## WORK ORDER
Directions for the data below: repeat exactly the lines from the one with "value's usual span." through the one with "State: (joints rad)", both included, and omit all pictures.

── STORED DATA

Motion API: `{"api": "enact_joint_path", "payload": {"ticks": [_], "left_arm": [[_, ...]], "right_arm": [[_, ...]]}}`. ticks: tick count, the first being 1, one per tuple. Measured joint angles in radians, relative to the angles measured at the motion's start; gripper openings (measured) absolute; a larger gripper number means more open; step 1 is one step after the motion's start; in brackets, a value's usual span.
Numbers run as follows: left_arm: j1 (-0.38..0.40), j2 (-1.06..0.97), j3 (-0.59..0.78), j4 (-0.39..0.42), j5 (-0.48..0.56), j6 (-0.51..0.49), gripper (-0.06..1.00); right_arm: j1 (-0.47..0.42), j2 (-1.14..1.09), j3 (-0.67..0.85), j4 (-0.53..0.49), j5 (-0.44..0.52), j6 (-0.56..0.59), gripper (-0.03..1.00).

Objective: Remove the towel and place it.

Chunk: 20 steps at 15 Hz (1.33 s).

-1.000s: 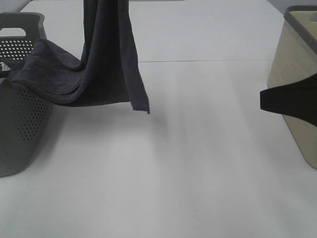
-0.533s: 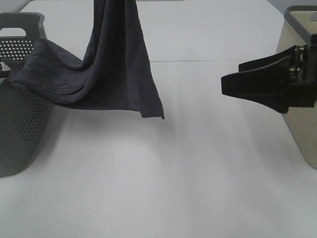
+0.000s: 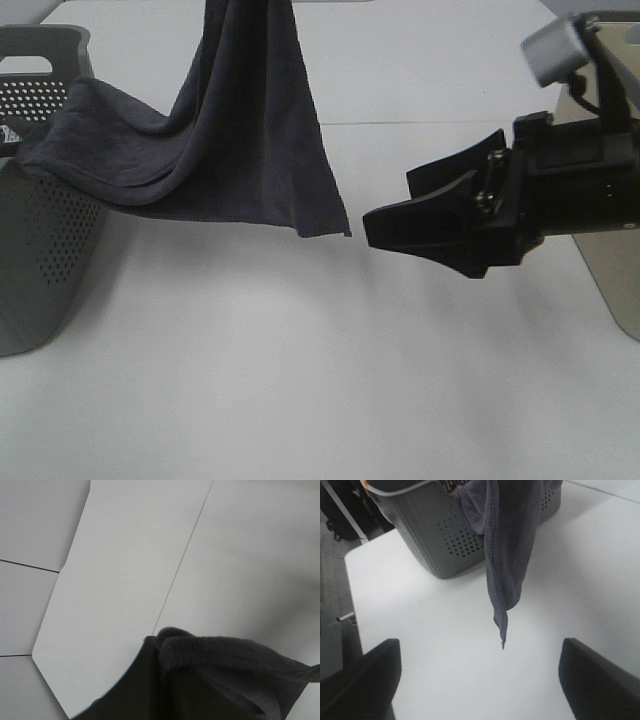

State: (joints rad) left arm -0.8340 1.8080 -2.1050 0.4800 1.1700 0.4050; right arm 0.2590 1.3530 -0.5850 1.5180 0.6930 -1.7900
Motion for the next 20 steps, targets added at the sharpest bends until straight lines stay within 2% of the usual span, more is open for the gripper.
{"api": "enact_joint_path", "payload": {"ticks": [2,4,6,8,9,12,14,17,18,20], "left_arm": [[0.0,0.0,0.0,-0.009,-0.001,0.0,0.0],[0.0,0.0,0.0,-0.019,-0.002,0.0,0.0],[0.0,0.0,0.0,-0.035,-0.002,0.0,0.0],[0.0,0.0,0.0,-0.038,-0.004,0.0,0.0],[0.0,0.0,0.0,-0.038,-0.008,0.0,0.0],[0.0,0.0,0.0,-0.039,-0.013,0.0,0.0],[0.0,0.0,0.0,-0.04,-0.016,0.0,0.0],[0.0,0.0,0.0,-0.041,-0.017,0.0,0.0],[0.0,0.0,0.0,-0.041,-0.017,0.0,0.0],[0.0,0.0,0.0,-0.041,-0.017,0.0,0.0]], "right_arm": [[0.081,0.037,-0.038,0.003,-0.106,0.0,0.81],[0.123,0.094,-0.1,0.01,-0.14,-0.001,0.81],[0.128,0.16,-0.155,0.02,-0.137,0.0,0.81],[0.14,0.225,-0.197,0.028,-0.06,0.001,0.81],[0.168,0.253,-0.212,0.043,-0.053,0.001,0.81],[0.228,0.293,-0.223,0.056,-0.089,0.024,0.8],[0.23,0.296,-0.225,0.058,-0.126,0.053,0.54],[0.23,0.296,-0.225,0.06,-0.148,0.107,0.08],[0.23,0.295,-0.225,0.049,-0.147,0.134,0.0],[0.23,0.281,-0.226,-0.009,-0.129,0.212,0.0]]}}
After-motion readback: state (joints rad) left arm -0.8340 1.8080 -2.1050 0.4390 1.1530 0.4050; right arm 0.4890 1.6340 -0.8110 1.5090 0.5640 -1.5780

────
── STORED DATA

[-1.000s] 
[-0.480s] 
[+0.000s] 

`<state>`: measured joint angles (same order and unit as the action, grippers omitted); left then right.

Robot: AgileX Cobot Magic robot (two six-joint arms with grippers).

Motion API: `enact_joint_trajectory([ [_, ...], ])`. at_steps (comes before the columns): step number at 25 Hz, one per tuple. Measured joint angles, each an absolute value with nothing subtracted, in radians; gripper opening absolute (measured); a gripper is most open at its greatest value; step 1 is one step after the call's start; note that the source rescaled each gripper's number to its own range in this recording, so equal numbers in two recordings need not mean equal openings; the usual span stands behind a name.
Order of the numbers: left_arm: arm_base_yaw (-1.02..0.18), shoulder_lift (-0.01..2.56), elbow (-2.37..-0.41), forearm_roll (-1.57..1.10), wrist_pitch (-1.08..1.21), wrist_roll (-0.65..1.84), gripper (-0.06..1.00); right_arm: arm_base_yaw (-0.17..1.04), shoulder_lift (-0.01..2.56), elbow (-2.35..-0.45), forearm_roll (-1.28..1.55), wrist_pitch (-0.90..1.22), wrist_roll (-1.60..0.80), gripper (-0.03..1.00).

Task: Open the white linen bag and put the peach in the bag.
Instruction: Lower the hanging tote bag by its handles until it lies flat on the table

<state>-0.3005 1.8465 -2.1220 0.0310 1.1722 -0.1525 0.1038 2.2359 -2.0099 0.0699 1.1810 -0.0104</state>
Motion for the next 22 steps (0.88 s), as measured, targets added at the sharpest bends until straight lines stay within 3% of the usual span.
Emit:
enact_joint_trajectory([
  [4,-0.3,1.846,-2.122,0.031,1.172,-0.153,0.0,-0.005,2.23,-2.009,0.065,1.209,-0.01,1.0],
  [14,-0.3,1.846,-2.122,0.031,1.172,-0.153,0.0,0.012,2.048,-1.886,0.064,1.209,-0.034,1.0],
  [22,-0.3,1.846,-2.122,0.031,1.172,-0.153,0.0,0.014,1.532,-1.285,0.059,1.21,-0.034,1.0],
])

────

## ANSWER SECTION
Motion API: `{"api": "enact_joint_path", "payload": {"ticks": [_], "left_arm": [[_, ...]], "right_arm": [[_, ...]]}}`. ticks: tick count, the first being 1, one per tuple. Measured joint angles in radians, relative to the angles measured at the motion's start; gripper openings (measured) absolute; a larger gripper number means more open; step 1 is one step after the motion's start; in brackets, a value's usual span.
Numbers run as follows: left_arm: j1 (-0.38..0.40), j2 (-1.06..0.97), j3 (-0.59..0.78), j4 (-0.39..0.42), j5 (-0.48..0.56), j6 (-0.51..0.49), gripper (-0.06..1.00); right_arm: j1 (-0.47..0.42), j2 (-1.14..1.09), j3 (-0.67..0.85), j4 (-0.53..0.49), j5 (-0.44..0.52), j6 (-0.56..0.59), gripper (-0.03..1.00).

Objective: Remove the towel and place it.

Chunk: 20 steps at 15 Hz (1.33 s).

-1.000s: 
-0.533s: 
+0.000s: 

State: (joints rad) left arm -0.8340 1.8080 -2.1050 0.4800 1.1700 0.4050; right arm 0.2590 1.3530 -0.5850 1.5180 0.6930 -1.7900

Nothing else is part of this output.